Eussen et al. (2016) looked at older kids and saw wide white-matter problems across both sides, not just flipped asymmetry. Together the papers show early lateral quirks may grow into broader cable damage.

Storch et al. (2012) found 90 % of routine clinical MRIs looked normal in high-functioning children. The clash is simple: research-grade diffusion sequences catch micro-differences that standard scans miss.

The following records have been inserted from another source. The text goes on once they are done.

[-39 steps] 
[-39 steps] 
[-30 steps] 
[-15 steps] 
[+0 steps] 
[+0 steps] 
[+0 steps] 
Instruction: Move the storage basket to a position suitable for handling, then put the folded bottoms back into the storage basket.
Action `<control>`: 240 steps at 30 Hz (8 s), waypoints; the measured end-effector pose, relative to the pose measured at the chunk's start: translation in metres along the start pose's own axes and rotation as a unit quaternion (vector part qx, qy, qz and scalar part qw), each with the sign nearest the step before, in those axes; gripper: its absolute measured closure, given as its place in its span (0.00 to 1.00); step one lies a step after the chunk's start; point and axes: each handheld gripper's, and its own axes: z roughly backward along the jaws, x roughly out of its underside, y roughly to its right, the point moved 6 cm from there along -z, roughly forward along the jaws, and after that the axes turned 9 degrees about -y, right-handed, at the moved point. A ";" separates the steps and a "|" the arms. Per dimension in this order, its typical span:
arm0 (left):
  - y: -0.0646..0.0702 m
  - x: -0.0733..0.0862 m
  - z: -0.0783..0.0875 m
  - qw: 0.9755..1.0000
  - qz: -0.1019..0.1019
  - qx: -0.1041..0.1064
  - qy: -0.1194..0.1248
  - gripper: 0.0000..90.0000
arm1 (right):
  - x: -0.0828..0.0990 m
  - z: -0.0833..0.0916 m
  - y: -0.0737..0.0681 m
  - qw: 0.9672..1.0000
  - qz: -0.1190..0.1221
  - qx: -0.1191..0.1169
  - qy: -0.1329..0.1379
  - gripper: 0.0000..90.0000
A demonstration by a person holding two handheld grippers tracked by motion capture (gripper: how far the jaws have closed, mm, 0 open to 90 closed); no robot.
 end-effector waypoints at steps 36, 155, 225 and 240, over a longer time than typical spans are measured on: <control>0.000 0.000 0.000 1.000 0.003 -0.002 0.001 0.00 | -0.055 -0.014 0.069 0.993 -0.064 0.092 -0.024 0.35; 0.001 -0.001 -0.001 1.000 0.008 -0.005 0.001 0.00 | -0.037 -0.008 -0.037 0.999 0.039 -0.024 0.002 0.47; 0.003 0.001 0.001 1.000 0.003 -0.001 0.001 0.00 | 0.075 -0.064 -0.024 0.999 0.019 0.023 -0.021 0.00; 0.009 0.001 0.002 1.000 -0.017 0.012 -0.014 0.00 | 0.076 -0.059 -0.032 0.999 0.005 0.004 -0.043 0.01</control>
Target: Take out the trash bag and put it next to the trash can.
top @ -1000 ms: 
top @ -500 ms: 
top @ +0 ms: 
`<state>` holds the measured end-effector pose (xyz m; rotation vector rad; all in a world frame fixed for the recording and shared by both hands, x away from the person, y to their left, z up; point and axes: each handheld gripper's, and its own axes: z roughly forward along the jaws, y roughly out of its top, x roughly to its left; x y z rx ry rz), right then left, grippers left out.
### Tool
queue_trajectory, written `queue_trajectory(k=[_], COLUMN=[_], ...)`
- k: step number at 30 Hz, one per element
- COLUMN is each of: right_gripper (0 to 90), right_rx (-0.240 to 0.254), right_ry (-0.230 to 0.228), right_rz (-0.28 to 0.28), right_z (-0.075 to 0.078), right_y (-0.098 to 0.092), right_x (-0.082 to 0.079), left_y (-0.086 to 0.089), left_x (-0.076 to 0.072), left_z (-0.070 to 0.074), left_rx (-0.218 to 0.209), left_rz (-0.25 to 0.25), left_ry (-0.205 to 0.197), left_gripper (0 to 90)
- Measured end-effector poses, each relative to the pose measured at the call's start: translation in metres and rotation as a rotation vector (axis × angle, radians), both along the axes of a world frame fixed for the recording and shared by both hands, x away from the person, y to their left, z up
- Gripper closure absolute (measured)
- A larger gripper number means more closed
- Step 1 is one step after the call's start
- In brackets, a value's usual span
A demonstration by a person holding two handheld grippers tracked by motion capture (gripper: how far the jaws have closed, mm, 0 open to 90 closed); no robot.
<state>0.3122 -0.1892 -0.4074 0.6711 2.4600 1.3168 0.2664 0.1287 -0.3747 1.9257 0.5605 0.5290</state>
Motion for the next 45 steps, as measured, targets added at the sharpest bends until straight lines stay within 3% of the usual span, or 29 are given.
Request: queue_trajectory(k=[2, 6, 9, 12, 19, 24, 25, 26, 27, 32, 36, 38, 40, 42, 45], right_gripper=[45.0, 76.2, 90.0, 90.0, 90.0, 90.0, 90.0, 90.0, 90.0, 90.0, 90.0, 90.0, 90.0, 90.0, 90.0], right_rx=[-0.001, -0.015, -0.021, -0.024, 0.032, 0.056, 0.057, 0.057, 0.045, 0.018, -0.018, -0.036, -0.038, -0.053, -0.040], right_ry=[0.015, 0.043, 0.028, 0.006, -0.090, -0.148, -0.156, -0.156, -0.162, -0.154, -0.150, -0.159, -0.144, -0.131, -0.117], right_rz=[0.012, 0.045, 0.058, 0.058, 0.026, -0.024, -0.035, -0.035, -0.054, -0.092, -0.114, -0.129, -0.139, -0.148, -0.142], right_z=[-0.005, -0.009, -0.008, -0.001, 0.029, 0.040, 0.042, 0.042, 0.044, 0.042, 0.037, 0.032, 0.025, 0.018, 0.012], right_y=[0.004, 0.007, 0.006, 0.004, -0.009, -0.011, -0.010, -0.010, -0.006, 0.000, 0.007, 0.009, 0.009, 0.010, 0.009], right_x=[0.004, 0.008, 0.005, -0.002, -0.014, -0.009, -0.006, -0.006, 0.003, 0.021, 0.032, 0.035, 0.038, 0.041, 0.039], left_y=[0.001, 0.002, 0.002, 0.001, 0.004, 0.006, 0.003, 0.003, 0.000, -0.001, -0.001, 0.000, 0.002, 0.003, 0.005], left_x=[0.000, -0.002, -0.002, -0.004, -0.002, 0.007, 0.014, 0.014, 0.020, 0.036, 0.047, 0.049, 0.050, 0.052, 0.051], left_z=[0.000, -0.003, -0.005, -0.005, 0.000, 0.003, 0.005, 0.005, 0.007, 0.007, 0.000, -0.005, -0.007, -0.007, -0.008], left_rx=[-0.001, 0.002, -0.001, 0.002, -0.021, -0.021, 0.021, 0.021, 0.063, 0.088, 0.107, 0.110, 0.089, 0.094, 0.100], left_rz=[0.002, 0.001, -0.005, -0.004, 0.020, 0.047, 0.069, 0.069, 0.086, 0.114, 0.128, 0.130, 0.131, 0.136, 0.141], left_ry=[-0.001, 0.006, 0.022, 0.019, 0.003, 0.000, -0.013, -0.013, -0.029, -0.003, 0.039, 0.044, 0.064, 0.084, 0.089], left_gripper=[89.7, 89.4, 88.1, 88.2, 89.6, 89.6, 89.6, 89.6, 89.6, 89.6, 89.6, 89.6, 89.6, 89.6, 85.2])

Bai et al. (2023) added gray-matter and functional data in the same toddler age range. Their combo of structure plus connectivity reached 86 % accuracy in separating ASD from typical kids, hinting that a full brain package—white, gray, and function—may give the clearest picture.

04

Why it matters

If you assess toddlers with ASD, know that flipped fronto-temporal asymmetry can signal higher support needs. Do not expect regular MRI reports to flag this; you will need research-level diffusion data. Pairing these findings with gray-motor clues from other labs can sharpen early profiles and guide intensity of early intervention.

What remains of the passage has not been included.